The 22-20sEdit this event
- Guildhall, Southampton »
So it’s been ten years since Supergrass first burst through the doors of pop’s consciousness, and how would you want their first decade’s worth to be remembered? The 22-20s do their ripped-denim best to make up for Cathy Davey’s sick leave, despite starting with their best song (‘Why Don’t You Do It For Me?’, if you’re interested, even with the dubious gender politics) and only scraping above the quality bar when the bottleneck comes out. They’ve proven that they’re better than Jet, but that’s hardly the toughest mountain of leathers to climb now, is it?
How are Supergrass represented for one hundred and twenty months of sonic delight, I pretend that I hear you cry? Well, if you turn up for the first half-dozen songs it’ll be the mop-haired psycho-delic merchants, laying somewhere between Syd and Sid, between a time when the first wave of Britpop still had a discernible pulse and when T-Rex became a major influence, i.e. circa ‘In It For The Money’. Indeed, starting a gig with ‘In It For The Money’ followed by ‘Richard 111’ is quite possible the most exhilarating way that the ‘Grass, or many other bands for that matter, could have opened a gig, even if it does follow the tracklist of said album. Similarly ‘Mary’ mooches about with moody magnificence, and proves early on that no, they didn’t leave their prowess behind in 1998.
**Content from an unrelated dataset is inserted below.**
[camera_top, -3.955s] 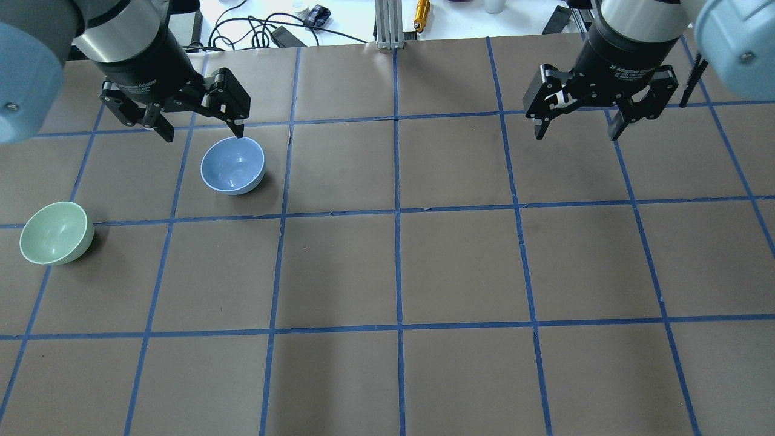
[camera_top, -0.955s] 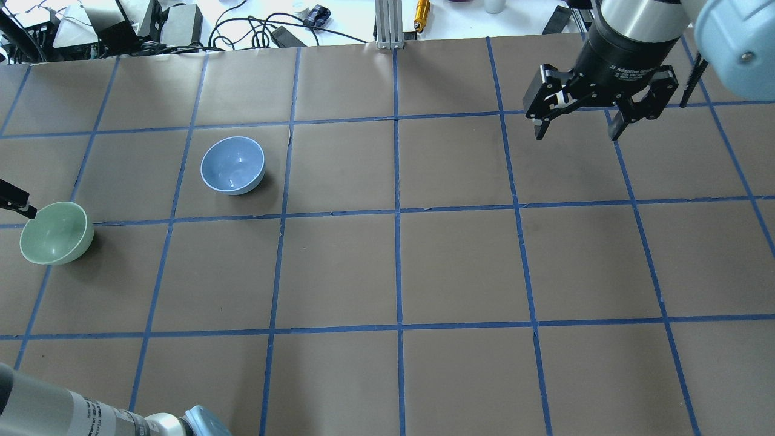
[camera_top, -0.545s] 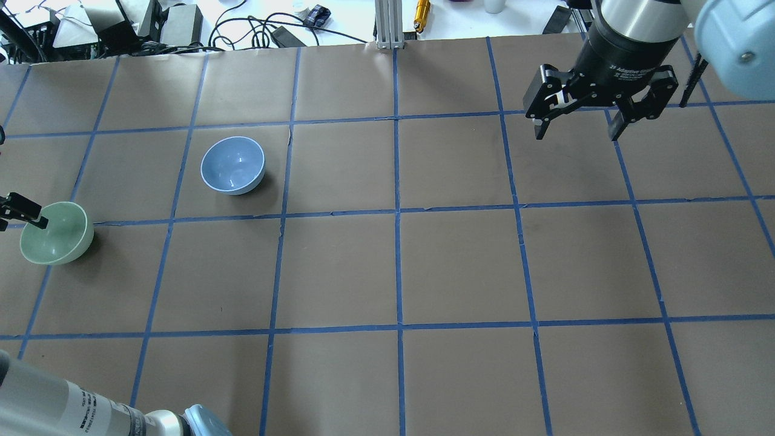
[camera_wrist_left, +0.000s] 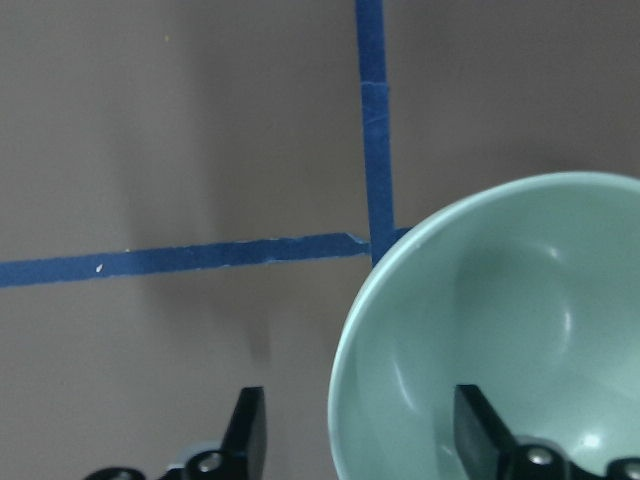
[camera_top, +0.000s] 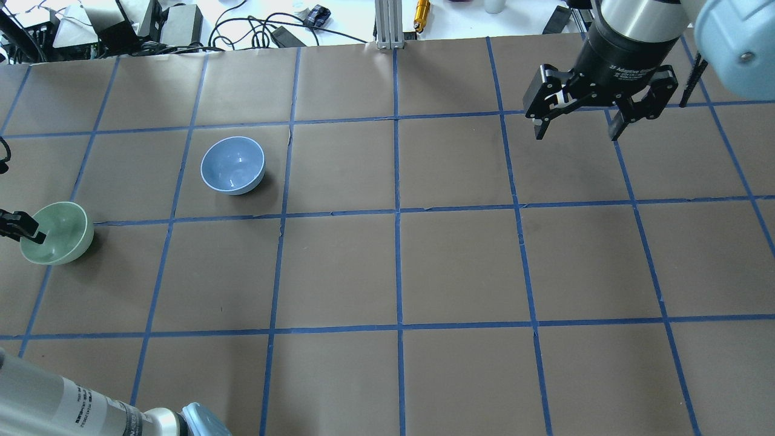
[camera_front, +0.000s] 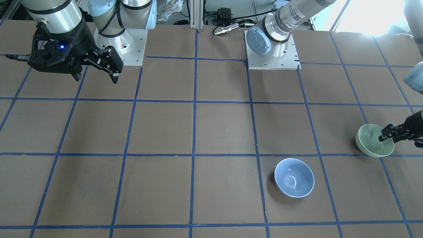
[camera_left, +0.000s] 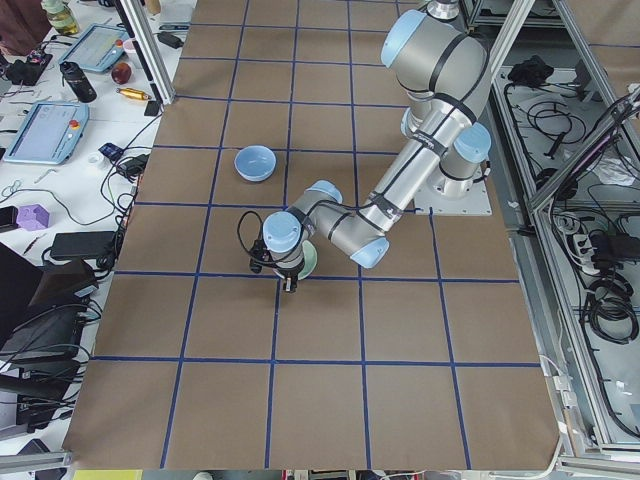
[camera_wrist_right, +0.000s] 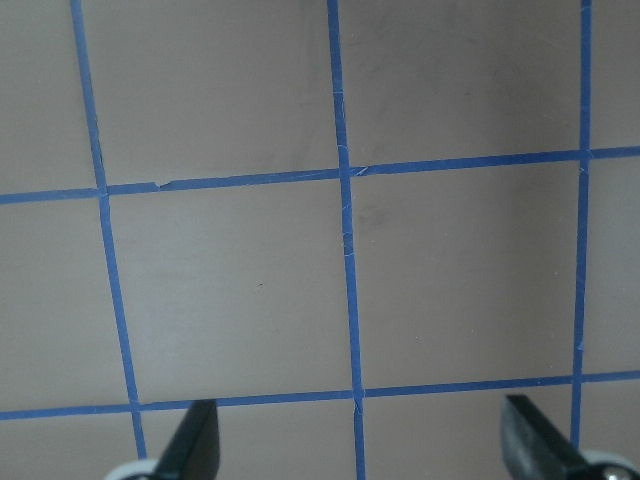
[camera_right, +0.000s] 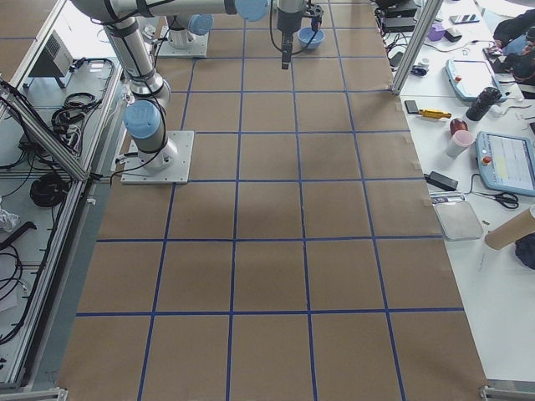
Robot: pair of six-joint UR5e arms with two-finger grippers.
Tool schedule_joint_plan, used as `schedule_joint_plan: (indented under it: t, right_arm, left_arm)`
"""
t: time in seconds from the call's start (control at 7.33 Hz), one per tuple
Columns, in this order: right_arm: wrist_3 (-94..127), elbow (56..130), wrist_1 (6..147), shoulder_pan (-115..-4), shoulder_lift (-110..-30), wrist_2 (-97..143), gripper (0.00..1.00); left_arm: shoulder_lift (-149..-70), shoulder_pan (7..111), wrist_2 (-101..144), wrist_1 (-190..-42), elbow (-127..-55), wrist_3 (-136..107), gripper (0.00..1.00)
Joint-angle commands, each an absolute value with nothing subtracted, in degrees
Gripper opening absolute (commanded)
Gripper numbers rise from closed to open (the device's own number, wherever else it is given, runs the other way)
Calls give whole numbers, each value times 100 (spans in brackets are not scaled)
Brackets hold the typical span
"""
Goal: Stack green bowl on blue bowl
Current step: 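Close the left gripper on the rim of the pale green bowl, then lift the green bowl with the left gripper and carry it over the blue bowl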
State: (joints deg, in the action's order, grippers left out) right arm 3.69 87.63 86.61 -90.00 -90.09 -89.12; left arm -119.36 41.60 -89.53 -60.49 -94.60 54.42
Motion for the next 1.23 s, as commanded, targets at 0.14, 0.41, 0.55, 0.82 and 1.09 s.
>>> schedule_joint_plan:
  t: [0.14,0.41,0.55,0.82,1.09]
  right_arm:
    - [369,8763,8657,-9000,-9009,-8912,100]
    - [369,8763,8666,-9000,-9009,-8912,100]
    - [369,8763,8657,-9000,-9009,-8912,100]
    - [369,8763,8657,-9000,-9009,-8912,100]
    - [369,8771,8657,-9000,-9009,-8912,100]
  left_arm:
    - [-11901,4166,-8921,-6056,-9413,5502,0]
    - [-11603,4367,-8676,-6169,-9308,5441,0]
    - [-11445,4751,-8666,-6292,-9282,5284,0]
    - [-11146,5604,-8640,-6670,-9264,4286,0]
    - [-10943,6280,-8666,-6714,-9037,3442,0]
If you turn up for the two songs that follow, it’ll be the troupe that followed that ‘British’ school of pop sensibilities, with Gaz and Mick sat on a plush leather sofa either side of a stuffed cat to do acoustic, chant-along performances of ‘Late In The Day’ and – who would have thunk it? - ‘Caught By The Fuzz’. Soon after though it’s back to the all-out sugar-fuelled euphoria, ‘Sun Hits The Sky’ reaching as high as is suggested and, although I confess to have had my inhibitions, a surprisingly thrilling play-through of _‘Alright’ _. That’ll be their drive-about-in-a-camper-van-roaring-lyrics-at-implausible-levels-you-cheeky-Northern-Monkees phase, then, and gosh it was fun.
The encore, though, with its unexpected but not unpleasant round-up of ‘Mansize Rooster’ and ‘Sitting Up Straight’, ensure that you’ll remember Supergrass as a group who can prompt sweat to drip from the walls – partly to do with the sweetly riotous tunes, partly to do with the volume of shaggy barnets in the crowd. As their badges proclaim, they’ll always be “Everyone’s Second Favourite Band”. And that’s not bad going for the first decade.